Credit card debt first hit a trillion dollars in August.

   DailyWire.com
credit card and money, credit card putted on dollars.
(Getty Images)

Americans are sinking deeper into financial struggles with a whopping $1.1 trillion in credit card debt, and a record number also cannot afford their rent.

Credit card debt jumped by $50 billion in just the last quarter of the year, 4.6% more than the previous quarter, according to data released Tuesday by the Federal Reserve Bank of New York.

Credit card debt first hit a trillion dollars in August.

Missed credit card payments are also rising among all age groups, especially people in their 30s, the data shows.

“In the case of credit cards, it looks like things have reverted to a level that is worse than pre-pandemic,” New York Federal Reserve researchers told reporters on a call Tuesday.

Inflation and spiking rents are driving credit card debt.

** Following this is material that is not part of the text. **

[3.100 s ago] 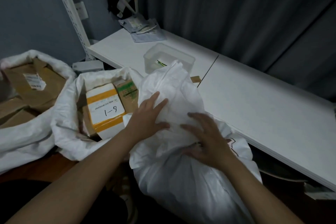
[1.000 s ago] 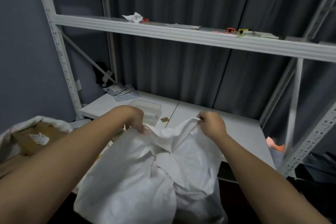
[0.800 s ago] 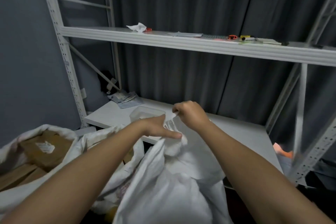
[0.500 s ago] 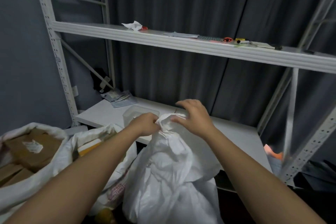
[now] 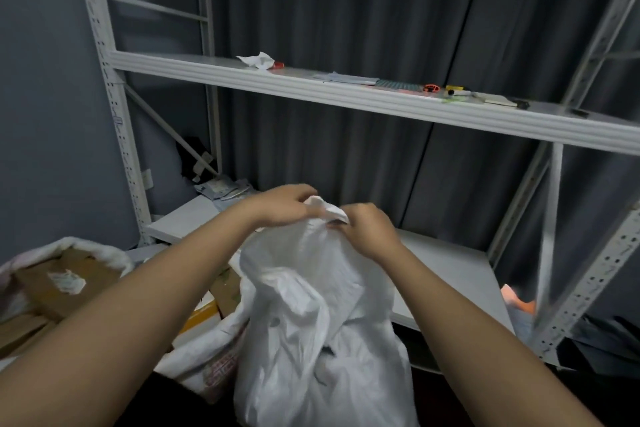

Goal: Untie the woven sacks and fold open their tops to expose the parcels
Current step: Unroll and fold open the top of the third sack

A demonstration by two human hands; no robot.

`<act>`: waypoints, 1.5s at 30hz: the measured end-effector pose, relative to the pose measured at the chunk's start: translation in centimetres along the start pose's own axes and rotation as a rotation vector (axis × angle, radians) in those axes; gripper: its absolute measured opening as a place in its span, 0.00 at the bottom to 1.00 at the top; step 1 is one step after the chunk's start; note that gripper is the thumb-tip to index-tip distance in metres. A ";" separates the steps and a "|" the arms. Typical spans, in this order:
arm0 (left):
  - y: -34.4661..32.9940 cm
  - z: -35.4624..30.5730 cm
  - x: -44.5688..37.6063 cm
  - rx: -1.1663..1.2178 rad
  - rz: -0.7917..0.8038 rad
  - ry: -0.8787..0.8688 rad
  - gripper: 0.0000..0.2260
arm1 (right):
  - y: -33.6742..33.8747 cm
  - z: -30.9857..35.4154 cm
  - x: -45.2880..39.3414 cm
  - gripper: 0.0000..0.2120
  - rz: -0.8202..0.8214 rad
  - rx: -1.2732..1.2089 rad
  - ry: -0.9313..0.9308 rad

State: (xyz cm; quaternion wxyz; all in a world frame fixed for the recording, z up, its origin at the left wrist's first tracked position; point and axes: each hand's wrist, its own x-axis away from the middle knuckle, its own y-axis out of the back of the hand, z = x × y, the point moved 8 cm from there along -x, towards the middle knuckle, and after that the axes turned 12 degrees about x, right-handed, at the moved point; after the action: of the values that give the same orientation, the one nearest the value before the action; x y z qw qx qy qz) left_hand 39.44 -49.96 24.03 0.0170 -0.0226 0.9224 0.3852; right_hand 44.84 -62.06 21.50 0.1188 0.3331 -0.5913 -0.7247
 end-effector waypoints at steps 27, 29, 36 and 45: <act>9.5 3.3 1.8 -0.430 -0.440 0.056 0.15 | 4.2 1.0 -1.7 0.12 -0.099 -0.191 0.098; 9.1 3.7 1.8 -0.388 -0.469 0.005 0.15 | 4.0 -0.4 -0.6 0.12 -0.167 -0.150 0.037; 8.3 2.2 2.4 -0.217 -0.448 -0.142 0.23 | 9.7 -2.5 0.2 0.11 -0.437 -0.091 -0.124; 7.1 -2.5 1.6 -0.207 -0.404 -0.259 0.18 | 12.2 4.1 -2.4 0.20 -0.526 0.100 0.292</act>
State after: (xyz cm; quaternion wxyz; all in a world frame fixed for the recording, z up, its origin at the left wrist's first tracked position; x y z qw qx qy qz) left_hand 37.42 -46.75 30.75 0.2089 -0.1584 0.8450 0.4662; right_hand 41.39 -60.88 34.01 -0.0055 0.5810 -0.4964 -0.6449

The total household debt also jumped $212 billion up to $17.5 trillion in the last quarter of the year.

Another factor of debt is rising car prices — used cars and new cars are much more expensive than before the pandemic.

Car loans rose by $12 billion in the last quarter of the year, hitting $1.61 trillion. Delinquencies on those loans also increased.

Meanwhile, more Americans than ever are spending a significant portion of their income on rent.

A record 22.4 million renters, about half the country’s renters, were spending more than 30% of their income on rent and utilities in 2022, according to a report released earlier this month by Harvard’s Joint Center for Housing Studies.

The rental market is now cooling, but rent prices are still much higher than pre-pandemic, and wage growth has not kept up.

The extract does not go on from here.